Return the full listing word for word, but drop every picture from it.

== Data segment

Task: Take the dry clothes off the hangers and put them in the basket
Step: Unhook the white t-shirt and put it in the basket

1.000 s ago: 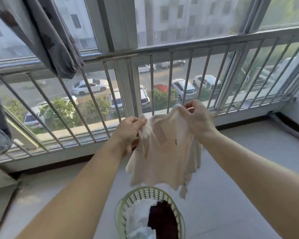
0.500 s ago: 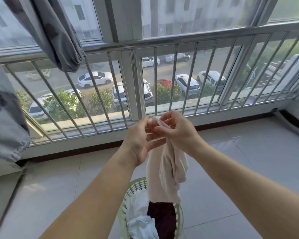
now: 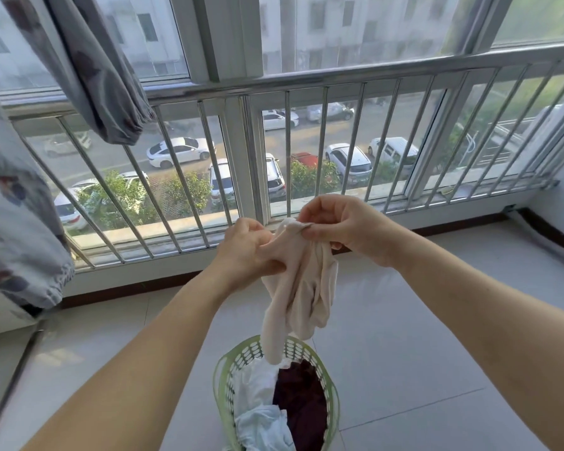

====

Answer area
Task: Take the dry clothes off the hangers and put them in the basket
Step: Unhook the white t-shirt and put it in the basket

1.000 s ago: 
0.500 s ago: 
now: 

This answer has now been given in full.